### AVAILABLE DATA ###
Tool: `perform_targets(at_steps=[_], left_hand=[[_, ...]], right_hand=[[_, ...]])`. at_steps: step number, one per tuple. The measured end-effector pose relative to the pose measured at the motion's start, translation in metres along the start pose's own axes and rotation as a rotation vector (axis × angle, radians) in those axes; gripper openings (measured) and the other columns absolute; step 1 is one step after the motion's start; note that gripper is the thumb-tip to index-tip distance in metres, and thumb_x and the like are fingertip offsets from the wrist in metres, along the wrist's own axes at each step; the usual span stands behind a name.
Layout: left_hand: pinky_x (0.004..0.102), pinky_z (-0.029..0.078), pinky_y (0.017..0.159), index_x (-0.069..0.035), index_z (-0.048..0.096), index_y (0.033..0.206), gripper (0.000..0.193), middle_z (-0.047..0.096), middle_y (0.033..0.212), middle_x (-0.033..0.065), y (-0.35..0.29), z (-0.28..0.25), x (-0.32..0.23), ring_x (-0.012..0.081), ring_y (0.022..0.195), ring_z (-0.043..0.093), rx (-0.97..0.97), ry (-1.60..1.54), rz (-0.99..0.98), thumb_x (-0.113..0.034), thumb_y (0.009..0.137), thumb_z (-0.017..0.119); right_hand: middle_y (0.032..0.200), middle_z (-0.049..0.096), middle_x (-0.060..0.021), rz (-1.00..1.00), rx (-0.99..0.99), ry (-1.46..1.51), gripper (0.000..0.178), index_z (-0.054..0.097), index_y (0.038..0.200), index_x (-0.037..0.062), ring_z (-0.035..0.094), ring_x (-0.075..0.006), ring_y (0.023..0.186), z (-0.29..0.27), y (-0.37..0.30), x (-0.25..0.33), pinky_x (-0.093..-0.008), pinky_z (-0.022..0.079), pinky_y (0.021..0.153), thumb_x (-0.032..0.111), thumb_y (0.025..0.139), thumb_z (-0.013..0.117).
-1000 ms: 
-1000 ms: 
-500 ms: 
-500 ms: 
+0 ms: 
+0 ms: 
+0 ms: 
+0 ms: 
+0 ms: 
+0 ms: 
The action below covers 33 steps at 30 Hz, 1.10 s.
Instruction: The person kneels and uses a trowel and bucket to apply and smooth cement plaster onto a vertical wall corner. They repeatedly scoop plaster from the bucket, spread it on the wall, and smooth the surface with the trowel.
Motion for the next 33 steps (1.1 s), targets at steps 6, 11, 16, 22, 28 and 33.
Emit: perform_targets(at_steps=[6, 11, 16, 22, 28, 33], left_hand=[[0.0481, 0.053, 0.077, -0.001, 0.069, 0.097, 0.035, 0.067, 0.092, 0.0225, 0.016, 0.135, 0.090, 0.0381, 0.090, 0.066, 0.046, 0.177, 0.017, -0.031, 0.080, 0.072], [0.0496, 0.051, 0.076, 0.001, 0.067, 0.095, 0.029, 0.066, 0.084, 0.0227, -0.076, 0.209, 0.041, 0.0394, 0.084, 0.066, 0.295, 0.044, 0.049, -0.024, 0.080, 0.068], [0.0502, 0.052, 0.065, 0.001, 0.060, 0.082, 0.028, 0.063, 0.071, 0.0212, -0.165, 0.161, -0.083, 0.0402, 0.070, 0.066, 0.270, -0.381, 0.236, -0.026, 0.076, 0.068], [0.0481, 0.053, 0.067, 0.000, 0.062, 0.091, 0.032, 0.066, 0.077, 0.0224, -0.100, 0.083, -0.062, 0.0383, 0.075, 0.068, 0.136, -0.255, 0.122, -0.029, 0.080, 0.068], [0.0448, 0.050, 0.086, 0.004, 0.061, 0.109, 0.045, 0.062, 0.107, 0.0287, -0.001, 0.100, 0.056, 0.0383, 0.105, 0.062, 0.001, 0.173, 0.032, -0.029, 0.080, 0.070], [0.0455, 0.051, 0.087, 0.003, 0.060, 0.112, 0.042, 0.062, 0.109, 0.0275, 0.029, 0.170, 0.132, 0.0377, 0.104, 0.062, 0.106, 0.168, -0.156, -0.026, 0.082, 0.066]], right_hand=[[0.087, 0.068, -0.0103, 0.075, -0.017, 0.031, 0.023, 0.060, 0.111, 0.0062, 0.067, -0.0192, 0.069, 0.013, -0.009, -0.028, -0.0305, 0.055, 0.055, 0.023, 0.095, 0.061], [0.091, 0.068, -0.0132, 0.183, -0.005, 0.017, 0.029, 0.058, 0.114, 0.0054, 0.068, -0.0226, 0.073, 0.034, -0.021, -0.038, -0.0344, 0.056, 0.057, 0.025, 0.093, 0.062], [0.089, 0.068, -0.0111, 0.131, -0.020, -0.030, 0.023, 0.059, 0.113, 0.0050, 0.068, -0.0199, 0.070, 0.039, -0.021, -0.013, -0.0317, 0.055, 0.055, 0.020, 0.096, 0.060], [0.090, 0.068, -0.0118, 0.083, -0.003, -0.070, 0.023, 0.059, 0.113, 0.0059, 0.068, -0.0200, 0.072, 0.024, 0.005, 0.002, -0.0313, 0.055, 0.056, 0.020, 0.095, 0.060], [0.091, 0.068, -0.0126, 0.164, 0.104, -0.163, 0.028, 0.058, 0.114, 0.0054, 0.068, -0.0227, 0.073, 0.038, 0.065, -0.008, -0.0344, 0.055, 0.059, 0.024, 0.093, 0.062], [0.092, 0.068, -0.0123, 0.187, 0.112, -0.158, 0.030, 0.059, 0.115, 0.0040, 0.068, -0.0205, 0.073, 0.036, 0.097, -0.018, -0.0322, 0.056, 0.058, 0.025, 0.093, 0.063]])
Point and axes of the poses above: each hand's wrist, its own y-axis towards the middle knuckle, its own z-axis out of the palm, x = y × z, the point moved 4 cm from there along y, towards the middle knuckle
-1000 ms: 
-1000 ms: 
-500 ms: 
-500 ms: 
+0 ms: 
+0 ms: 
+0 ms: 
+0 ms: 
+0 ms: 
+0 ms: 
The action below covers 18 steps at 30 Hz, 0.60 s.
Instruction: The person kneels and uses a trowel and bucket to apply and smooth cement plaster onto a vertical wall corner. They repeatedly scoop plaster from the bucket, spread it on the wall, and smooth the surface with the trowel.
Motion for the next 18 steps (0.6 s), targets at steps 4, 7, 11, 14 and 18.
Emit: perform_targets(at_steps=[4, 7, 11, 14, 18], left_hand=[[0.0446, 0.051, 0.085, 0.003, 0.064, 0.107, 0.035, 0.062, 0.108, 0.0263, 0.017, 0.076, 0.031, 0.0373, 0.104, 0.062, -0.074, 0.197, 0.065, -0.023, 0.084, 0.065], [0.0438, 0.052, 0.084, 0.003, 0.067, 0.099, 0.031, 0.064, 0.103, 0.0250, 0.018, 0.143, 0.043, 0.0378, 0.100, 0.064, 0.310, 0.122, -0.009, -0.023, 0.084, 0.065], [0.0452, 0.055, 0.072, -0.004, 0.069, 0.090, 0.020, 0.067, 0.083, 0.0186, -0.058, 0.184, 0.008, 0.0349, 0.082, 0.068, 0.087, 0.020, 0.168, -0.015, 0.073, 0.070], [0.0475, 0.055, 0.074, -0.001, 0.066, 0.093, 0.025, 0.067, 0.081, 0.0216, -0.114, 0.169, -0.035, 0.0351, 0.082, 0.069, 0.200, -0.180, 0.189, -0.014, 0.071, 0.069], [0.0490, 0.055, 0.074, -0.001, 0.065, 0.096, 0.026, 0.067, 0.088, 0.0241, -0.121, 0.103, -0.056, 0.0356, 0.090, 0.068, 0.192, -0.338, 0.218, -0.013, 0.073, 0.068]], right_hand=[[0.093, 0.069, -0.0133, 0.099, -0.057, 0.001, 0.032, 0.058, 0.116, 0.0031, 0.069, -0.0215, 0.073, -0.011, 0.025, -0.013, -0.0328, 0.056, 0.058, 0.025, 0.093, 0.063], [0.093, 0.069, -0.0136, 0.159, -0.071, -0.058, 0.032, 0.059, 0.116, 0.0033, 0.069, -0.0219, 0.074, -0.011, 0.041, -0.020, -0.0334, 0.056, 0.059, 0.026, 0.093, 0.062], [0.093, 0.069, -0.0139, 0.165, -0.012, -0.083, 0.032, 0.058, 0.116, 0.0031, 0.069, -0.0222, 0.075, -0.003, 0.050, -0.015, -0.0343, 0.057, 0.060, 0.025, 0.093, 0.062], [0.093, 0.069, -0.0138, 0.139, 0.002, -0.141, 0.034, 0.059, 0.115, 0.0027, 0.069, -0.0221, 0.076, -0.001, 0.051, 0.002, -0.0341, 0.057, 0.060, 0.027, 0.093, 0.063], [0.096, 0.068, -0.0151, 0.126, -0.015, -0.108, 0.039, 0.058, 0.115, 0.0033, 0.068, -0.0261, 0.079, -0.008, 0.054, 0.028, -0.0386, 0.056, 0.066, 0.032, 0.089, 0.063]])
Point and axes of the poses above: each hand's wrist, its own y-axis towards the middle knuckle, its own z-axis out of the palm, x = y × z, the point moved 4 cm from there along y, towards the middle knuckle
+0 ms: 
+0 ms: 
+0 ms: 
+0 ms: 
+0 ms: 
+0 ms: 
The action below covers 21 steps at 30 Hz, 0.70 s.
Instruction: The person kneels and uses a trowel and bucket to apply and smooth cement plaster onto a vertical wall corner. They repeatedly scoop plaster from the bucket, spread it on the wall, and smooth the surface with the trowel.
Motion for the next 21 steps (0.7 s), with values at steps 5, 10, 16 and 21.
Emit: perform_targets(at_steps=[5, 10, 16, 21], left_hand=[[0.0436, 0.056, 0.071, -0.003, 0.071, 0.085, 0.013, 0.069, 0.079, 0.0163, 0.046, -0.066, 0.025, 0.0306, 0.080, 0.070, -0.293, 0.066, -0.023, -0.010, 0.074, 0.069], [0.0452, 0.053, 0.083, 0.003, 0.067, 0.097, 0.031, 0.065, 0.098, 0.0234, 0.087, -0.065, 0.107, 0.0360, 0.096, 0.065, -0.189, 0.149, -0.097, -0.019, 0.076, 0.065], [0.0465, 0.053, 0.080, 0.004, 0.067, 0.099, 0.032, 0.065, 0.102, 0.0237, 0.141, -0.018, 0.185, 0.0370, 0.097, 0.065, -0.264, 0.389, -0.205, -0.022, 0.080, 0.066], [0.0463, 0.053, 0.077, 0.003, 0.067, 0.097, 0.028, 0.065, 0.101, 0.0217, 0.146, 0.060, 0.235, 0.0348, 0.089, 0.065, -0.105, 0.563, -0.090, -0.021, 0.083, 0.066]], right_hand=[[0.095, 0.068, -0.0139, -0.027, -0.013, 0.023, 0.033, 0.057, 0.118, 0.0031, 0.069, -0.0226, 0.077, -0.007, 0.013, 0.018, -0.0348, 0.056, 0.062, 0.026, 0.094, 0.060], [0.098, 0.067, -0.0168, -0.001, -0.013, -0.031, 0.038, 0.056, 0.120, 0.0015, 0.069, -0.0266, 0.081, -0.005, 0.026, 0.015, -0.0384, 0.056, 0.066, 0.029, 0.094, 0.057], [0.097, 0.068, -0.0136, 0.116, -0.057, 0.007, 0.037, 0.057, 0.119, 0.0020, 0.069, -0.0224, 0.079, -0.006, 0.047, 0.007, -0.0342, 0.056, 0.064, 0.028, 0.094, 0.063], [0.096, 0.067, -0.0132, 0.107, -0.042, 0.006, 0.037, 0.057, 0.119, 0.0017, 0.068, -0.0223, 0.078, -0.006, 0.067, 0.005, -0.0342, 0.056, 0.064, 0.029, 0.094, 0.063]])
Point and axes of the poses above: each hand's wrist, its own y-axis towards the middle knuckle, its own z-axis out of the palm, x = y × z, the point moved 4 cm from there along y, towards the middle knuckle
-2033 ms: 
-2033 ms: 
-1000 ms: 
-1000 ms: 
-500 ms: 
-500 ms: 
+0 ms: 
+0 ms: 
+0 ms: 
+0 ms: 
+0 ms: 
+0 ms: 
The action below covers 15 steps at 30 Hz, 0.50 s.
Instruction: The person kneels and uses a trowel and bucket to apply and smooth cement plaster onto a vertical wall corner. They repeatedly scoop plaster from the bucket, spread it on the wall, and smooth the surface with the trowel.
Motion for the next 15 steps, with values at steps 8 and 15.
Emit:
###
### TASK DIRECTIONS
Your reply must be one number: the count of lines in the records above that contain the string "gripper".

### TASK ANSWER
2